> _TASK TO COMPLETE_:
Scan the material that follows. Copy every line containing the word "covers".

> _MATERIALS PROVIDED_:
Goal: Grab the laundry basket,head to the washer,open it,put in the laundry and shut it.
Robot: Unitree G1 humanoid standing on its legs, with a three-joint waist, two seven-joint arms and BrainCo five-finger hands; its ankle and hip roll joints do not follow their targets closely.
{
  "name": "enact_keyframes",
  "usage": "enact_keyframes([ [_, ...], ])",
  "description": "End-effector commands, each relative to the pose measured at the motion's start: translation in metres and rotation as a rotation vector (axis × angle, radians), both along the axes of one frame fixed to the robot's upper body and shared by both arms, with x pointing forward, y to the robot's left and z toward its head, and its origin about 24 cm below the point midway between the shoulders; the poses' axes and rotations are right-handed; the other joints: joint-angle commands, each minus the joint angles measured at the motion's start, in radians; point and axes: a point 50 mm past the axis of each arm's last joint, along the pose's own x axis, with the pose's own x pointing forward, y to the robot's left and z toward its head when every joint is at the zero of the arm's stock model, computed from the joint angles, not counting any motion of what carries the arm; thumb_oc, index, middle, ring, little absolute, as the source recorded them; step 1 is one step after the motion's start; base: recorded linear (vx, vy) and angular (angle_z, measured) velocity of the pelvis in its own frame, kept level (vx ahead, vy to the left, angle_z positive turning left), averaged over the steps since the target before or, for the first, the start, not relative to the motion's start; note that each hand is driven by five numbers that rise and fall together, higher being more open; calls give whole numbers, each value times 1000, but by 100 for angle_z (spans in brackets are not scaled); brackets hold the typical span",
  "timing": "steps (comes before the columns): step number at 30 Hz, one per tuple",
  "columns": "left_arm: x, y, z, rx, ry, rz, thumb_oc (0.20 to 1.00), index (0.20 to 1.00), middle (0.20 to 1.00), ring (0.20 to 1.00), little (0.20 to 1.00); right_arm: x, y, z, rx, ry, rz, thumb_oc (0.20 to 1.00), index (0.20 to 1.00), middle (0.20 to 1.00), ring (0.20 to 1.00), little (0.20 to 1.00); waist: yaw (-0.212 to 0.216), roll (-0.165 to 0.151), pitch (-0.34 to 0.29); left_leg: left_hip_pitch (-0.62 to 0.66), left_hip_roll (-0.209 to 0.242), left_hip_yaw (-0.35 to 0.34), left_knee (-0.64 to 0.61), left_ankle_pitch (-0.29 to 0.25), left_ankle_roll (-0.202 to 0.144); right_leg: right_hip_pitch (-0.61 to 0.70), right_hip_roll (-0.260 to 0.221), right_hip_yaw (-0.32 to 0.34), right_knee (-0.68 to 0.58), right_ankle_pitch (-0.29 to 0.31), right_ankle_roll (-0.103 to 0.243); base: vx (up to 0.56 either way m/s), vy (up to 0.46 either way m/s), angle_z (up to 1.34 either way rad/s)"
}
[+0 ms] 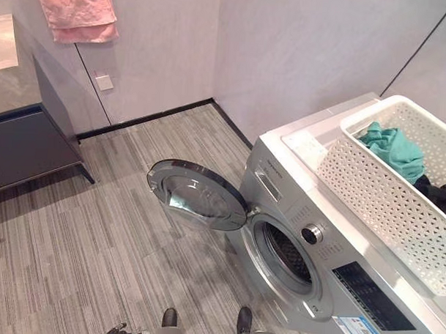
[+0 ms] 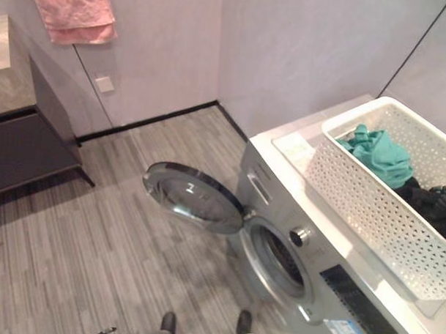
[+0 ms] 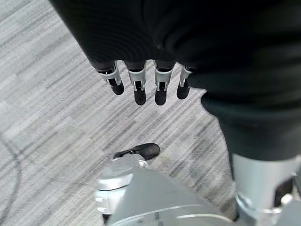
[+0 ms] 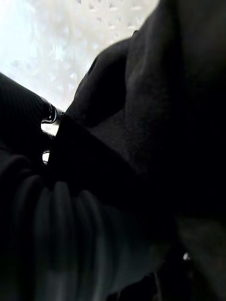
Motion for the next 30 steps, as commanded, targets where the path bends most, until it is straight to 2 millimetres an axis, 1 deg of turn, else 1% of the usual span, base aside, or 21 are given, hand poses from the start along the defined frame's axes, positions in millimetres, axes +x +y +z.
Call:
enact_keyframes([
  [1,10,18,9,52,-29,-33,1000,1000,1000,1000,1000,-2,-4,0,-25,36,-19,1000,1000,1000,1000,1000,13,-30,18,-28,31,-14,66,-71,-21,-10,-37,18,65,-102,26,14,-58,-1],
  [3,11,19,9,56,-29,-35,1000,1000,1000,1000,1000,3,6,-5,-5,51,44,1000,1000,1000,1000,1000,12,-28,27,-33,42,-13,58,-61,-27,-17,-31,16,68,-108,22,5,-42,0],
  [4,11,19,9,56,-29,-35,1000,1000,1000,1000,1000,3,6,-5,-5,51,43,1000,1000,1000,1000,1000,12,-28,27,-33,42,-13,58,-61,-27,-17,-31,16,68,-108,22,-4,-52,0],
  [5,9,19,9,58,-24,-35,1000,1000,1000,1000,1000,8,20,-16,33,85,113,467,467,467,467,467,11,-28,39,-35,50,-13,49,-53,-32,-25,-24,13,71,-112,18,-5,-44,3],
  [6,10,17,9,52,-24,-40,1000,1000,1000,1000,1000,11,27,-19,53,94,145,200,200,200,200,200,10,-27,42,-34,53,-12,44,-49,-33,-27,-21,12,71,-112,17,-11,-43,1],
  [7,10,15,8,49,-24,-47,1000,1000,1000,1000,1000,13,31,-21,69,93,165,200,200,200,200,200,8,-25,45,-32,55,-10,39,-47,-34,-28,-19,13,72,-114,16,0,0,0],
  [8,10,15,8,49,-24,-47,1000,1000,1000,1000,1000,13,31,-21,69,93,164,200,200,200,200,200,9,-25,46,-32,55,-10,38,-47,-34,-28,-19,13,72,-114,16,0,0,0],
  [9,10,11,6,40,-24,-58,1000,1000,1000,1000,1000,18,42,-24,89,93,219,200,200,200,200,200,4,-23,49,-27,59,-2,32,-44,-35,-29,-15,16,74,-117,14,0,0,0],
  [11,11,9,6,36,-28,-59,1000,1000,1000,1000,1000,22,48,-22,102,71,244,200,200,200,200,200,3,-22,48,-22,61,2,25,-41,-35,-28,-12,20,74,-118,13,7,3,-3],
  [13,11,4,4,34,-30,-66,1000,1000,1000,1000,1000,26,47,-14,110,-12,237,200,200,200,200,200,-3,-20,42,-11,62,8,14,-39,-36,-24,-9,24,73,-120,11,11,7,-6],
  [17,16,0,4,31,-54,-52,1000,1000,1000,1000,1000,29,35,11,115,-212,157,200,200,200,200,200,-7,-16,33,1,60,14,7,-40,-35,-11,-9,29,61,-119,10,1,7,-2],
  [19,19,-1,5,34,-65,-48,1000,1000,1000,1000,1000,32,33,32,130,-359,137,200,200,200,200,200,-12,-14,24,7,58,16,3,-43,-34,-3,-10,31,53,-117,12,0,5,-2],
  [21,20,-2,5,34,-75,-40,1000,1000,1000,1000,1000,31,27,53,158,-510,104,200,200,200,200,200,-16,-12,16,15,56,17,-2,-45,-34,4,-11,33,48,-117,13,0,0,0],
  [23,21,-3,5,36,-82,-34,1000,1000,1000,1000,1000,26,21,79,185,-696,71,200,200,200,200,200,-24,-11,7,21,55,18,-3,-47,-33,11,-12,34,47,-118,13,0,0,0],
  [24,20,-2,4,39,-80,-32,1000,1000,1000,1000,1000,24,20,96,188,-787,69,200,200,200,200,200,-27,-11,1,24,54,19,-4,-49,-32,15,-12,36,47,-120,13,0,0,0],
  [25,19,-2,4,45,-76,-29,1000,1000,1000,1000,1000,21,20,115,196,-896,70,200,200,200,200,200,-28,-9,-3,30,53,19,-6,-53,-32,22,-11,36,46,-122,13,0,0,0],
  [26,18,-1,4,49,-71,-27,1000,1000,1000,1000,1000,19,21,127,199,-955,82,200,200,200,200,200,-31,-9,-12,33,53,20,-6,-55,-32,25,-11,37,46,-123,13,0,0,0],
  [27,18,-1,4,49,-71,-27,1000,1000,1000,1000,1000,19,21,127,199,-955,82,200,200,200,200,200,-31,-9,-11,33,53,19,-6,-55,-32,25,-11,37,46,-123,13,36,22,-2],
  [28,12,1,3,55,-54,-16,1000,1000,1000,1000,1000,15,27,157,212,-1110,121,200,200,200,200,200,-37,-7,-23,45,54,22,-6,-62,-33,36,-11,39,47,-128,13,0,0,0],
  [29,10,0,2,54,-46,-9,1000,1000,1000,1000,1000,10,32,174,210,-1190,149,200,200,200,200,200,-41,-8,-33,46,52,21,-7,-63,-32,38,-12,39,47,-128,13,0,0,0],
  [30,10,0,2,54,-46,-10,1000,1000,1000,1000,1000,10,32,174,210,-1190,148,200,200,200,200,200,-41,-8,-33,46,52,21,-7,-63,-32,38,-12,39,47,-128,13,0,0,0],
])
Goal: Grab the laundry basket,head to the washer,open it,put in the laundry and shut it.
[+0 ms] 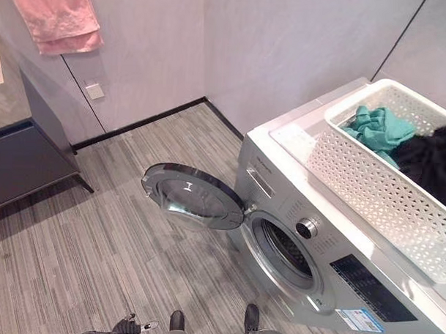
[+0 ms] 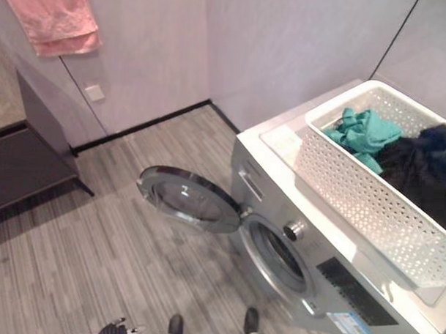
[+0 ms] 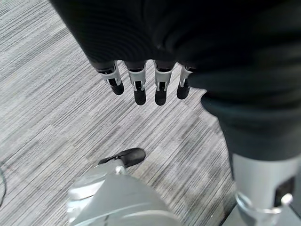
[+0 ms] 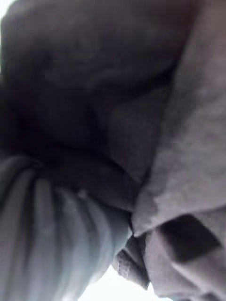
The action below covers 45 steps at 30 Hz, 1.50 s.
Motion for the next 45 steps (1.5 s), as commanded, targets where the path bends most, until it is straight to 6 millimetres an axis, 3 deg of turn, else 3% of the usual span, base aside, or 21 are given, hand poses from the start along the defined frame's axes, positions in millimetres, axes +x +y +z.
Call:
enact_keyframes([
  [1,-7,20,4,81,24,-11,1000,1000,1000,1000,1000,-18,19,104,-56,-501,54,200,200,200,200,200,12,-82,-56,1,44,14,50,-80,-9,-6,-26,34,113,-155,16,0,0,0],
  [4,-11,22,4,100,47,-14,1000,1000,1000,1000,1000,-28,29,140,-72,-671,66,200,200,200,200,200,14,-90,-78,11,42,11,57,-90,-7,3,-26,36,121,-160,17,14,25,1],
  [9,-6,22,5,114,35,-35,1000,1000,1000,1000,1000,-39,35,178,-97,-802,19,200,200,200,200,200,15,-97,-104,28,40,7,59,-100,-6,21,-27,33,127,-167,18,22,33,3],
  [14,48,17,23,148,-174,-87,1000,1000,1000,1000,1000,-69,32,219,-187,-960,-140,200,200,200,200,200,7,-109,-135,38,31,0,68,-115,-1,37,-38,24,135,-166,29,-5,72,3],
  [16,48,16,23,146,-175,-87,1000,1000,1000,1000,1000,-69,33,220,-189,-961,-140,200,200,200,200,200,7,-107,-134,38,31,0,68,-116,-1,37,-38,25,135,-166,29,-6,38,0],
  [20,91,1,46,133,-376,-178,1000,1000,1000,1000,1000,-91,50,232,-427,-1024,-192,200,200,200,200,200,-23,-87,-131,51,9,17,69,-137,22,20,-55,43,153,-149,51,-45,137,-1],
  [22,90,2,46,136,-374,-179,1000,1000,1000,1000,1000,-91,49,230,-425,-1022,-195,200,200,200,200,200,-21,-90,-131,52,9,19,69,-137,23,19,-56,45,153,-148,52,-27,68,-5],
  [24,105,-7,58,100,-461,-204,1000,1000,1000,1000,1000,-99,55,232,-489,-1050,-201,200,200,200,200,200,-38,-70,-124,57,-5,28,69,-146,36,7,-66,59,158,-135,63,-60,144,-29],
  [27,120,-21,80,20,-590,-297,1000,1000,1000,1000,1000,-105,64,224,-606,-1047,-199,200,200,200,200,200,-72,-29,-113,74,-41,55,53,-159,65,-20,-95,84,167,-100,89,-101,247,-27],
  [29,124,-23,95,-12,-662,-327,1000,1000,1000,1000,1000,-98,72,208,-636,-1028,-151,200,200,200,200,200,-98,-5,-103,86,-65,72,41,-166,83,-39,-112,101,177,-76,104,-83,193,-24],
  [30,123,-20,96,-8,-658,-327,1000,1000,1000,1000,1000,-98,71,204,-631,-1025,-152,200,200,200,200,200,-97,-11,-104,87,-66,74,40,-166,85,-40,-112,104,178,-75,106,-80,217,-27],
  [31,124,-18,107,-19,-707,-347,1000,1000,1000,1000,1000,-92,81,191,-655,-1022,-106,200,200,200,200,200,-120,10,-96,100,-88,84,30,-174,99,-55,-125,118,183,-59,114,-39,136,-40],
  [32,122,-13,109,-5,-699,-355,1000,1000,1000,1000,1000,-94,77,182,-641,-1015,-117,200,200,200,200,200,-114,-8,-98,103,-90,88,27,-174,101,-56,-125,123,185,-58,116,-78,250,-55],
  [33,125,-15,120,-19,-744,-380,1000,1000,1000,1000,1000,-84,90,159,-645,-998,-45,200,200,200,200,200,-127,8,-86,111,-110,97,24,-181,117,-71,-136,138,191,-46,121,-56,205,-42],
  [34,124,-10,128,-16,-749,-416,1000,1000,1000,1000,1000,-87,91,132,-619,-969,-26,200,200,200,200,200,-112,-11,-81,123,-124,106,19,-187,129,-81,-144,156,200,-36,128,-81,270,-38],
  [36,122,-9,144,-34,-788,-469,1000,1000,1000,1000,1000,-80,113,85,-557,-921,81,200,200,200,200,200,-108,-3,-72,146,-155,130,10,-197,152,-104,-160,183,204,-3,143,-69,225,-61],
  [38,122,-10,153,-35,-817,-503,1000,1000,1000,1000,1000,-77,123,61,-499,-887,139,200,200,200,200,200,-106,0,-70,152,-173,144,3,-197,162,-118,-170,189,198,18,147,-62,117,-99],
  [39,122,-10,153,-35,-817,-503,1000,1000,1000,1000,1000,-77,123,61,-499,-887,139,200,200,200,200,200,-106,0,-70,152,-173,144,3,-197,162,-118,-170,189,198,18,147,-81,91,-81],
  [40,122,-10,158,-29,-832,-524,1000,1000,1000,1000,1000,-77,133,44,-462,-859,192,200,200,200,200,200,-106,-4,-72,157,-187,153,-6,-196,170,-129,-176,191,192,37,151,-74,74,-42],
  [42,122,-9,159,-24,-835,-521,1000,1000,1000,1000,1000,-78,137,37,-447,-843,214,200,200,200,200,200,-108,-9,-74,159,-193,160,-12,-193,173,-135,-181,189,188,49,154,-80,60,-10],
  [45,123,-8,152,-4,-816,-504,1000,1000,1000,1000,1000,-83,153,5,-348,-752,335,200,200,200,200,200,-123,-25,-74,161,-209,171,-24,-187,179,-150,-189,190,179,82,159,-85,28,-12],
])
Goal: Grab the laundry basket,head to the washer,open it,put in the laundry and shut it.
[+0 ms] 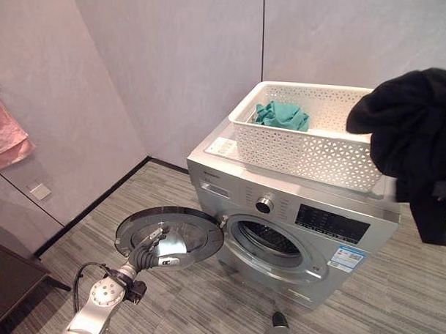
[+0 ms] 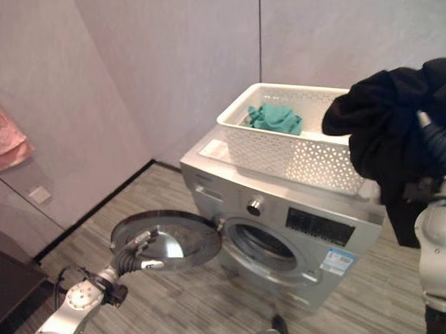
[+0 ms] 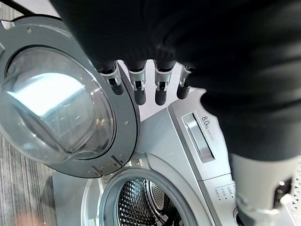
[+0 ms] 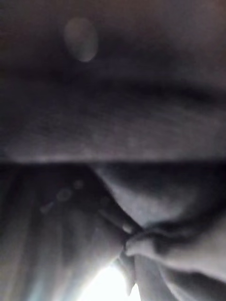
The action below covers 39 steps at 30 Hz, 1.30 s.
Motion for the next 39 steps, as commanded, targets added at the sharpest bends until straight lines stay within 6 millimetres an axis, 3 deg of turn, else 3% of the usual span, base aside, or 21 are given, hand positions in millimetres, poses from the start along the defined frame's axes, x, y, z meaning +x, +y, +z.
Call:
enact_keyframes([
  [1,9,20,19,80,-85,2,1000,1000,1000,1000,1000,-4,16,10,-57,-47,113,200,200,200,200,200,25,-46,-31,-37,-10,-68,14,-127,70,-81,-27,-46,52,77,21,-47,30,-8],
  [2,6,22,12,103,-65,21,1000,1000,1000,1000,1000,-5,26,-15,37,55,245,200,200,200,200,200,13,-50,-27,-30,-13,-68,13,-134,74,-84,-27,-47,55,80,21,-36,24,-9],
  [5,1,27,3,117,-40,63,1000,1000,1000,1000,1000,-9,45,-58,176,277,449,200,200,200,200,200,9,-71,-23,-29,-22,-55,11,-128,75,-100,-29,-34,54,96,20,-63,8,-11],
  [6,1,27,3,117,-40,63,1000,1000,1000,1000,1000,-9,45,-58,177,277,449,200,200,200,200,200,10,-71,-25,-30,-23,-54,11,-127,75,-102,-29,-33,53,97,20,-52,-10,-15],
  [9,-1,24,-5,92,-15,81,1000,1000,1000,1000,1000,-12,74,-109,358,550,677,200,200,200,200,200,22,-84,-15,-23,-29,-51,11,-131,75,-106,-32,-29,56,106,22,-34,-3,-12],
  [15,-2,10,-14,76,9,65,1000,1000,1000,1000,1000,-17,104,-160,501,803,806,200,200,200,200,200,56,-91,-14,-34,-39,-67,11,-120,72,-97,-53,-54,44,119,18,-5,-2,-1],
  [22,-12,1,-30,55,69,83,1000,1000,1000,1000,1000,-15,114,-198,582,943,765,200,200,200,200,200,80,-80,-3,-50,-38,-98,11,-111,67,-85,-71,-96,35,104,13,12,-13,16],
  [34,-22,-7,-62,119,178,133,1000,1000,1000,1000,1000,-16,107,-252,707,1074,560,200,200,200,200,200,97,-44,62,-159,-39,-145,11,-64,40,-107,-100,-173,2,81,7,-13,-18,19],
  [36,-22,-10,-68,104,193,175,1000,1000,1000,1000,1000,-15,104,-267,816,1075,500,200,200,200,200,200,99,-32,85,-193,-39,-156,11,-49,34,-121,-105,-189,-5,83,6,-69,-21,34],
  [39,-17,-22,-73,39,201,248,1000,1000,1000,1000,1000,6,102,-285,1080,988,403,200,200,200,200,200,110,2,143,-273,-34,-173,11,-12,20,-169,-109,-206,-13,85,3,-121,-29,14],
])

> _FINAL ANSWER_:
The action below covers 45 steps at 30 Hz, 1.50 s.
The action below covers 39 steps at 30 Hz, 1.30 s.

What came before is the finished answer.